The New England Patriots made two straight Super Bowl appearances after trading Jimmy Garoppolo to the San Francisco 49ers during the 2017 season.

The Pats fell just shy of hoisting the Lombardi Trophy for the 2017 campaign, losing to the Philadelphia Eagles in Super Bowl LII despite an amazing championship performance by Tom Brady, and they were the last team standing to end the 2018 campaign, defeating the Los Angeles Rams in Super Bowl LIII.

But Max Kellerman still believes the Patriots made a mistake by trading Garoppolo to the 49ers, who will face the Kansas City Chiefs in Super Bowl LIV on Feb. 2, as Brady regressed in 2019 and there now are questions surrounding New England’s quarterback situation with TB12 set to hit free agency this offseason.

“There’s an old expression in sports. Branch Rickey, who helped break the color barrier in baseball with Jackie Robinson and invented the minor league system, the farm system in baseball, used to say, ‘Trade ’em a year too early instead of a year too late,’ ” Kellerman said Tuesday on ESPN’s “First Take.”

Kellerman has long been calling for Brady’s downfall — awaiting the “cliff,” if you will — and has been made to look foolish by the Patriots QB on several occasions. So, he’s undoubtedly a little biased when it comes to this debate.

But there’s a real chance Brady leaves New England in the coming months, at which point the Patriots would need to scramble for a successor. The Niners, meanwhile, appear set at the quarterback position with Garoppolo at the helm, even if Jimmy G hasn’t needed to do much in San Francisco’s ongoing playoff run thanks to the team’s rushing attack and elite defense.

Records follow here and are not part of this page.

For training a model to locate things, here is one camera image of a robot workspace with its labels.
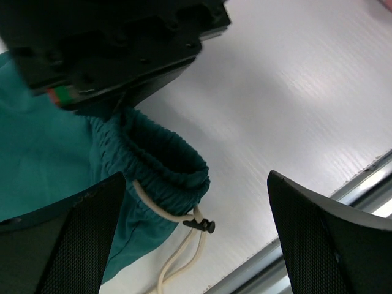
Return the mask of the green shorts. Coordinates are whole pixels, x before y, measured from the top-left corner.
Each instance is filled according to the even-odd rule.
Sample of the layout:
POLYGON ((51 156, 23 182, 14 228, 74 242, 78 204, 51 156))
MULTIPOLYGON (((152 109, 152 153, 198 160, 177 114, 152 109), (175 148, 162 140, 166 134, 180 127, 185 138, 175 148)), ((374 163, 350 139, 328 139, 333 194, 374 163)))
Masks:
POLYGON ((62 200, 121 172, 126 194, 104 281, 158 248, 174 216, 209 189, 208 166, 178 134, 133 108, 108 121, 56 108, 33 96, 11 57, 1 55, 1 218, 62 200))

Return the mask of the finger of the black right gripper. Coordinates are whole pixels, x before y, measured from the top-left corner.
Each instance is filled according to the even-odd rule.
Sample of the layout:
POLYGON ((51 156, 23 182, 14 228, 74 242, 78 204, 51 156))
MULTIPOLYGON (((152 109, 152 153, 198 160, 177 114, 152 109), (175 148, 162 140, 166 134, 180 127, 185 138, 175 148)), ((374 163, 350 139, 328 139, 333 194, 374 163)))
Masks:
POLYGON ((195 57, 138 77, 128 85, 105 93, 75 110, 79 116, 109 119, 124 107, 136 107, 146 98, 177 79, 194 61, 195 57))

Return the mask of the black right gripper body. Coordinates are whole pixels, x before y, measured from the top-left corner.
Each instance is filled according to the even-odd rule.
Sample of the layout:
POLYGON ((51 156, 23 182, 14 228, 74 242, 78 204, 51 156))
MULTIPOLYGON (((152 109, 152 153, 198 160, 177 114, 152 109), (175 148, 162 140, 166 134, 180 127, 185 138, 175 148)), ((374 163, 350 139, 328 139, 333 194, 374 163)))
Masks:
POLYGON ((21 76, 60 107, 197 58, 230 23, 224 1, 1 2, 1 39, 21 76))

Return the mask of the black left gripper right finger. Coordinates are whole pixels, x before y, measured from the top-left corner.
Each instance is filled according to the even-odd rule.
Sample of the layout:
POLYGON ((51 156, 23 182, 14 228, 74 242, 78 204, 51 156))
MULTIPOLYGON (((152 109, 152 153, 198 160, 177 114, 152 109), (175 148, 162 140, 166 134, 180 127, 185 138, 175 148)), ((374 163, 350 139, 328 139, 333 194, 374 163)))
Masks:
POLYGON ((391 220, 276 171, 267 186, 293 293, 391 293, 391 220))

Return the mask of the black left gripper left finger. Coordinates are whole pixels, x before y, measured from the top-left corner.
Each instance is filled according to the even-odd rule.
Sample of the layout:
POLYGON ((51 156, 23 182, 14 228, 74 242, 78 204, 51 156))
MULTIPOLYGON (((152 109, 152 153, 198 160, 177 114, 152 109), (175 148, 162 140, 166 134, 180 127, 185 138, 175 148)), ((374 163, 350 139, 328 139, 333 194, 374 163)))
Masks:
POLYGON ((115 173, 1 222, 1 293, 98 293, 126 181, 115 173))

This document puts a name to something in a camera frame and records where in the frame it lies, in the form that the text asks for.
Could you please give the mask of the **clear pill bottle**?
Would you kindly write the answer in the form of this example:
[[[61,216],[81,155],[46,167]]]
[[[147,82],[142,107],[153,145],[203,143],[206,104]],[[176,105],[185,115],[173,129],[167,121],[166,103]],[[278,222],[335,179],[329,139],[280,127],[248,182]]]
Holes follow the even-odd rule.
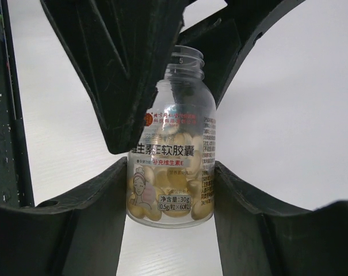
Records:
[[[140,224],[186,228],[213,215],[216,104],[203,66],[199,50],[174,47],[140,140],[127,155],[127,214]]]

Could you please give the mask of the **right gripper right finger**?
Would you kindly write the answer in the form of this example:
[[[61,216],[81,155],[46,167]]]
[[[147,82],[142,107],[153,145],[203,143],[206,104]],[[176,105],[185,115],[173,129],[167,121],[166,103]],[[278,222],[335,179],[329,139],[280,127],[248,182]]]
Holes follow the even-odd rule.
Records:
[[[299,208],[220,162],[214,188],[224,275],[348,275],[348,201]]]

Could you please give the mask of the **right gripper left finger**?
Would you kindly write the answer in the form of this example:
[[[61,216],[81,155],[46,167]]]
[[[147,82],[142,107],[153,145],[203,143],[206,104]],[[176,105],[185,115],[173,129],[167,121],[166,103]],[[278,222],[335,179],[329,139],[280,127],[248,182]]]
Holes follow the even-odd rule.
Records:
[[[115,275],[127,160],[35,208],[0,204],[0,275]]]

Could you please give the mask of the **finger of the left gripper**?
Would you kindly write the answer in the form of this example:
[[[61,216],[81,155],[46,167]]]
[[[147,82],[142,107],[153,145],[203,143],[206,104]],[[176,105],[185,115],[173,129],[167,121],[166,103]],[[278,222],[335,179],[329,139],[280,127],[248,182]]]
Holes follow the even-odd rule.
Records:
[[[298,0],[227,1],[227,6],[183,31],[179,45],[198,49],[204,55],[204,83],[220,104],[255,43]]]
[[[188,1],[42,1],[93,104],[110,153],[135,147]]]

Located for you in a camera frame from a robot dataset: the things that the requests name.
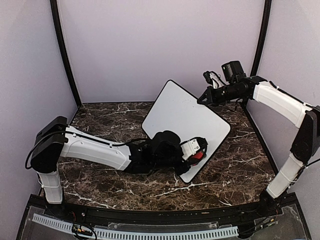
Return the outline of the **white whiteboard black frame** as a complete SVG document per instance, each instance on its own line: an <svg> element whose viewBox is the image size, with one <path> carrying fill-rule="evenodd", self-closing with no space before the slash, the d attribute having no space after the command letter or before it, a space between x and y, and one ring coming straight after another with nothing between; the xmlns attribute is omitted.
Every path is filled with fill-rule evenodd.
<svg viewBox="0 0 320 240"><path fill-rule="evenodd" d="M149 138L165 130L176 133L182 142L194 137L205 138L208 146L206 157L188 172L180 176L184 183L190 183L215 154L231 131L230 124L197 98L168 80L141 124Z"/></svg>

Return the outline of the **red bone-shaped eraser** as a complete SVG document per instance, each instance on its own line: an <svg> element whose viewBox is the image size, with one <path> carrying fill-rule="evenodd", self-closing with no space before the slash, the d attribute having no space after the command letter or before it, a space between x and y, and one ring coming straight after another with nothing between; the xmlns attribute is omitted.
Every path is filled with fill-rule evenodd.
<svg viewBox="0 0 320 240"><path fill-rule="evenodd" d="M200 162L202 160L204 156L204 153L202 151L192 155L188 160L189 162L194 165L194 164L197 164L198 162Z"/></svg>

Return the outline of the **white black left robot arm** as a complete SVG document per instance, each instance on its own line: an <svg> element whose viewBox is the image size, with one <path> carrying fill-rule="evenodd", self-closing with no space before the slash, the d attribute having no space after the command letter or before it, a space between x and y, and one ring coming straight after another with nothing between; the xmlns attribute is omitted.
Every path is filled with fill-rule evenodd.
<svg viewBox="0 0 320 240"><path fill-rule="evenodd" d="M152 139L113 142L84 133L68 125L66 117L58 116L36 135L25 168L35 170L39 175L51 210L58 217L67 218L71 208L63 201L58 171L60 157L86 160L130 174L173 168L177 175L182 175L190 169L188 159L198 149L196 139L182 143L177 134L168 130L158 132Z"/></svg>

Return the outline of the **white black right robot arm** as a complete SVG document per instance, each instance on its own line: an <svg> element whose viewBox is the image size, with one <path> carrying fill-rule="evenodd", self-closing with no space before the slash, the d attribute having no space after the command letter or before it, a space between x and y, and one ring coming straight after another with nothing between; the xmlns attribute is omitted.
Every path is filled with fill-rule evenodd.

“What you’d be set up with now is a guy who held the clipboard for Tom Brady and learned under (Bill) Belichick and is completely integrated into the system, and you have your franchise quarterback, who by the way … resembles statistically — and in demeanor and in terms of his skill set — a young Tom Brady,” Kellerman argued. “People forget, when Brady came into the league and was winning Super Bowls with Belichick, he was a 24-touchdown, 12-interception, 3,500-yard — admittedly that meant a little more back then — quarterback who got you in field-goal range for the greatest field-goal kicker ever to help you win playoff games. That’s kind of what Garoppolo is now. He’s a game-manager who can come up big on third down and pilot a defensively oriented, run game-type team to the Super Bowl. That’s what just happened. That’s what the Patriots would have with him.”

Basically, while Garoppolo looked like a viable successor to Brady, the Patriots weren’t ready to move on from the latter seeing as how he still was performing at an MVP-caliber level at the time of the trade. It’s hard to argue with the decision based on the success the Patriots have continued to enjoy — this season’s wild-card round loss to the Tennessee Titans notwithstanding — but that’s not going to stop Kellerman from trying.

If nothing else, this debate makes Skip Bayless’ hypothetical scenario all the more fascinating.